■ **Problem to work on**:
Lines that include "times" make up the answer; copy all of them from the data below.

■ **Supplied data**:
------------------------
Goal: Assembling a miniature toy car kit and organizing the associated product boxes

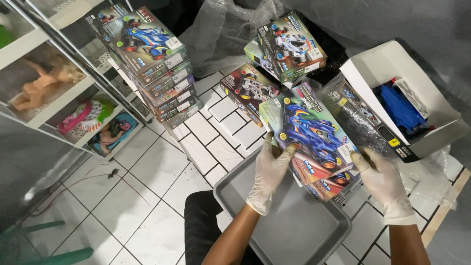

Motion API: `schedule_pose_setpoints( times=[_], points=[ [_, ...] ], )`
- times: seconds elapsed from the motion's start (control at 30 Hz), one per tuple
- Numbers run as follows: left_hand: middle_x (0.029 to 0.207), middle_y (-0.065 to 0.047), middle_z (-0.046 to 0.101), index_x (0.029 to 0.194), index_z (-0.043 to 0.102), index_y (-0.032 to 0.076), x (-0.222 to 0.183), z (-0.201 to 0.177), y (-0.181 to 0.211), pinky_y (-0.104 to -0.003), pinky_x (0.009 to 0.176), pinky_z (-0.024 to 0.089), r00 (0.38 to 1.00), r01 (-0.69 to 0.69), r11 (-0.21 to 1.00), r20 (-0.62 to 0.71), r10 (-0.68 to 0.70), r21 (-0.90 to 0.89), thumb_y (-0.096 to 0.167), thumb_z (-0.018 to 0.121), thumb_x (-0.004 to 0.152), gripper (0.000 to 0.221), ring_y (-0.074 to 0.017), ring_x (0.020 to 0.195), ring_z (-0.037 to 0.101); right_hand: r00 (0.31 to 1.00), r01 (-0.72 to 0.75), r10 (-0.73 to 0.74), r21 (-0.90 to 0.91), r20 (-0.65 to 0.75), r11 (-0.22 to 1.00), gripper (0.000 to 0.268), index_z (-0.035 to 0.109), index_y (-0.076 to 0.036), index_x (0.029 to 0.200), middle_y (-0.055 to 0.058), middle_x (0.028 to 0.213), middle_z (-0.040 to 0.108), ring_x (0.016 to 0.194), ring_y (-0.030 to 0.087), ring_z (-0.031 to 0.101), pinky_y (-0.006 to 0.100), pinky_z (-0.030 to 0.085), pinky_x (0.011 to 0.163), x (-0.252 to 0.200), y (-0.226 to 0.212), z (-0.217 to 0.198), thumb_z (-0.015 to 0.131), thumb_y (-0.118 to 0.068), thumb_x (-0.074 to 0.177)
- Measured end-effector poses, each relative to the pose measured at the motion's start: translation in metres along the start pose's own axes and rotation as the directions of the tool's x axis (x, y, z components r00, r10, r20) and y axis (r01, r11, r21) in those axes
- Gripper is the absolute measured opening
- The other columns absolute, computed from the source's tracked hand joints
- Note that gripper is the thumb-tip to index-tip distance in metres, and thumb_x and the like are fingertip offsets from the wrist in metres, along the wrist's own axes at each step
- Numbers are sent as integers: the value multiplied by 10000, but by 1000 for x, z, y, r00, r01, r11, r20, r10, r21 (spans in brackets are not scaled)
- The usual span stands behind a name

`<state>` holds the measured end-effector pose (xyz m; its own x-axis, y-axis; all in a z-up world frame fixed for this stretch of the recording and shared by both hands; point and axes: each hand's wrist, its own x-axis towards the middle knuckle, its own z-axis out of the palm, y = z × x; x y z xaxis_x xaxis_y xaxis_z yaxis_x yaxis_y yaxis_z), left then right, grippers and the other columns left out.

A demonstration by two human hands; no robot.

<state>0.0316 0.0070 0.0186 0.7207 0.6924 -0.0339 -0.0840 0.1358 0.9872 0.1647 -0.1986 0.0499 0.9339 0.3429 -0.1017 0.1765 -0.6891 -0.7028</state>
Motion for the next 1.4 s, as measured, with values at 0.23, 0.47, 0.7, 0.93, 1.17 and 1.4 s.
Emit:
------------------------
■ **Solved problem**:
Motion API: `schedule_pose_setpoints( times=[_], points=[ [_, ...] ], )`
- times: seconds elapsed from the motion's start (control at 30 Hz), one per tuple

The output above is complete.